"A strong reaction by sister Auntie Rae and one I regard as part and parcel with the psychological trauma of slavery felt by African-Americans from off the backs of our ancestors. I call it the ghost in the Negro bones. Auntie Rae and Larry stand out in a field to be plowed. A garden. Brother Larry is asking her to till the soil from which we all take nourishment, especially poignant for young African-American brothers and sisters who, absent a father at home, look toward matriarchs like Auntie Rae as givers of relief, be it from hunger, pain, distress, what have you. And now she has been subjected, albeit unintentionally, to the basest, most venal aspects of the relationship between slave-owner and woman slave. Once more Larry's example of Auntie Rae planting cabbage, the whitest vegetable I can think of, is the worst kind of passive superiority."
"Interesting," I reply. "Because I was more looking at it with 'Go Down Moses' as the theme, you know, that old paradigm. Larry rather exotically expressing a shared empathy with Auntie Rae." After another 45 minutes of analysis, we both agreed it was funny.
Auntie Rae runs away from Larry and back into the house. Next scene is Larry and his agent Jeff at the hospital commissary, laughing at Larry's recounting of the story. They compare penis control (one of my favorite Prince songs, by the way). The waitress at the hospital brings them their food and takes a drink order from Jeff, but not from Larry. Larry instantly seizes upon this as "baldism." Do hospital commissaries employ a wait staff? Because I'm always hearing about cutbacks at hospitals. Maybe hire fewer waitresses and my father won't have to wait six months for his prostate exam results.

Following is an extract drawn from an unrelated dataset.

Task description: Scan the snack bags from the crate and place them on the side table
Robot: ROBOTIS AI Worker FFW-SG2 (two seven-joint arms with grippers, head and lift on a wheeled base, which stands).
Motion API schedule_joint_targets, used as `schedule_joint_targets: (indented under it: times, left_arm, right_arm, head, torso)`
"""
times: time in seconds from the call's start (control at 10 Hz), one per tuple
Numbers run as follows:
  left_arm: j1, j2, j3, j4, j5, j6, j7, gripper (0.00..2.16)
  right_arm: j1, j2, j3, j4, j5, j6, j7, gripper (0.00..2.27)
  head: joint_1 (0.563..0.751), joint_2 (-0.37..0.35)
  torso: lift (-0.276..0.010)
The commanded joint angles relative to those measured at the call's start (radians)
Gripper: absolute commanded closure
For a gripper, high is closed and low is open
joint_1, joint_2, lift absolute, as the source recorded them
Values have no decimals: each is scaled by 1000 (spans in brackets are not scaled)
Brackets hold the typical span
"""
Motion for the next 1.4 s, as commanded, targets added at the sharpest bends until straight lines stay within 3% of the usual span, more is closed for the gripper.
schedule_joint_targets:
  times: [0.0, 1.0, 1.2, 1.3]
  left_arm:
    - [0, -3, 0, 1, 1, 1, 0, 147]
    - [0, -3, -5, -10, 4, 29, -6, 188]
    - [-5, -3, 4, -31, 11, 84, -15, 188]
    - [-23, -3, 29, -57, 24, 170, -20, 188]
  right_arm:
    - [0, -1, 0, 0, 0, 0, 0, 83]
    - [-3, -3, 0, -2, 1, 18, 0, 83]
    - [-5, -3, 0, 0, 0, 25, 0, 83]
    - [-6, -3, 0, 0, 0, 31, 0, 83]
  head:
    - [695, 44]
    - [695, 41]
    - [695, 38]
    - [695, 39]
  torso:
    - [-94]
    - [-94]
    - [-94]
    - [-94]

Larry finishes his rant on baldism, then goes to the hospital pharmacy to drop off a prescription with a black pharmacist. I don't think it's any special achievement that he's black and a pharmacist, but usually when a black character pops up on Curb it usually means they will be tied into the plot later on, to Larry David's credit. Think of it as Seinfeld reparations, or the exact opposite way to write television scripts from how it's on CBS.
Larry returns home and is immediately accosted by Auntie Rae's nephew Leon. Leon wants to know what the hell is going on: "Goddamn, Larry, what the fuck, man? You hug my auntie, man. You stab her in the stomach? What the fuck is that?" Larry attempts to explain the circumstances. That Auntie Rae hugged him for longer than five seconds, past which he no longer has control over his penis. "You got a five-second rule?" asks Leon without missing a beat. "He got a five-second rule. 1, 2, 3, 4, 5 BOING then it come out," Leon then explains to his cousin Loretta who has joined the fray. Guess who plays Loretta? Does the name "Sherice" ring a bell? It's Vivica A. Fox again, and she's swapped the hunky greaser God Brandon for a thin balding neurotic Jew, but it's still in Beverly Hills. Leon is played by longtime comedian JB Smoove and is one of television's breakout characters of 2007. Even the New York Times paid attention to him. He is hilarious on the show, a sort of wisecracking, fast-talking soul mate of Larry's. Larry spends more time in Season 6 with Leon than with his own wife. Leon has little consideration for social graces. He eggs Larry on with the familiar tone of Jackie Chiles, Seinfeld's brusque attorney. Leon doesn't miss a beat adopting Larry David's risible etiquette on the show, viz. his remark about Larry's five-second rule, or in a previous episode when, in the course of an argument between the two about morning toast, Leon confidently asserts, "You can't pause toast."
Comedy has rules just like anything else. What makes Leon funny is what has made any number of white performers funny: his brashness, his loud and often foul mouth, and his complete lack of a filter. But the black performer endures an extra burden. Can Leon be viewed as a stereotype? The whole point of Frank's Place was to beat back the Leons of the world, wasn't it? Is it the great dilemma of every black comedic performer to be funny without being laughed at too much? In an interview with Oprah, Dave Chappelle admitted that he started to question the direction of his show after seeing a white employee laugh hysterically at a sketch where Chappelle was dressed as a minstrel act. In effect, Chappelle was concerned that the guy was laughing but didn't really get the joke. Still, there's nothing less funny than insisting on positive images in comedy. An episode of Roc proves that. JB Smoove's Leon paints in broad strokes but with light touches. Lines like the one about toast are more often punctuated by faceless stares than, say, a pretend touchdown spike of a watermelon. This ain't J.J. Evans. It's the aughts.
The Blacks threaten to leave the house for good, but Larry explains he's merely been starved for affection since his wife left him and promises no more hugging. Besides, he has a date with a doctor he met in the commissary. On their date, the doctor tells Larry that her brother and sister are staying with her for the next couple of months. She's somewhat ambivalent about it and Larry can relate, explaining that he lives currently with a homeless family from the hurricane: "Their name is Black and they're actually black." "Well, that makes it easy," says the doctor.